Singapore Athletics (SA) president Ho Mun Cheong has promised to investigate the accusations that have been levelled against technical director Volker Herrmann.
On Tuesday, The Straits Times (ST) reported that national sprint-hurdler Dipna Lim-Prasad had lodged complaints about Herrmann via e-mail.
ST also understands that national pole vaulter Rachel Yang and marathoner Soh Rui Yong, who retained his SEA Games title last month, have raised concerns about the German too.
Lim-Prasad told ST yesterday that she felt Herrmann had been undermining her coach Luis Cunha throughout the season.
In particular, he had publicly criticised Cunha's training methods, and appeared to be unreceptive to other training suggestions.
Ho confirmed yesterday that he had received the complaints.
He added: "All these things are very serious and something must be done or it will make a mockery of local track and field."
Lim-Prasad said her decision to file a complaint came after a July meeting with her training group and Herrmann, following which she raised her concerns with the Major Games Preparation Committee (MGPC) but did not see any progress.
STOP PROBLEMS IN THEIR TRACKS
All these things are very serious and something must be done or it will make a mockery of local track and field.
HO MUN CHEONG, SA president, on why the governing body of local athletics has to look into complaints made against its technical director Volker Herrmann.
TRAINING, DEVELOPMENT NEEDED
I see the potential of our athletes and I think they can not only succeed at the SEA Games, but also at Asian and continental levels. In the end, we have to work together to offer a training and development programme for this to happen.
VOLKER HERRMANN, SA technical director, on the need for everybody to come together for the good of the athletes.
The MGPC had been formed by the Singapore National Olympic Council and Sport Singapore in June to take charge of the SEA Games athletics team owing to infighting between SA officials.
Lim-Prasad, who set two national records and won a silver medal at last month's SEA Games, said she hoped that, moving forward, Herrmann would be more sensitive and open towards others' opinions.
"There's going to be a lot of different ways to reach our common goal (of doing well for Singapore), but if we have the athletes' best interests in our hearts and minds, we'll be able to identify the right path," added the 26-year-old.
Soh revealed that Herrmann had shouted "aggressively" at him just before he ran the SEA Games marathon last month.
"I shrugged it off and won the gold anyway, but any athlete in my position who didn't have the same mental tenacity would have crumbled," added the 26-year-old.
"I do not doubt Volker's intentions, but his methods have been ineffective at best, and disruptive at worst... With a better temperament, maybe we can really see his true (worth)."
Not all athletes had negative experiences with Herrmann, though.
Sprinter Timothee Yap, who worked with the 33-year-old as a member of the 4x100m relay, said the German had "imbued confidence" in the men's relay team.
"Maybe he's relatively young for a technical director and his emotions or age might have interfered with his professionalism in certain aspects, but to me I feel he has been fair to me and the men's 4x100m relay (team)," said the 22-year-old.

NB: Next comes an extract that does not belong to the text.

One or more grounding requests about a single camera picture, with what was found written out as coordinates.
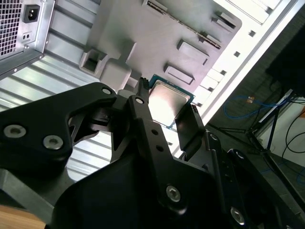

He acknowledged that Herrmann had strong opinions about how certain things should be conducted, but said that disagreements over training plans were usually settled by "voicing out and rationalising".
He added: "I feel deep down he really wants to improve the athletics scene in Singapore and he has a lot of ideas, but some athletes, coaches and administrators may not be on the same page as him."
Herrmann declined to comment on the complaints made against him, but said: "I see the potential of our athletes and I think they can not only succeed at the SEA Games, but also at Asian and continental levels. In the end, we have to work together to offer a training and development programme for this to happen."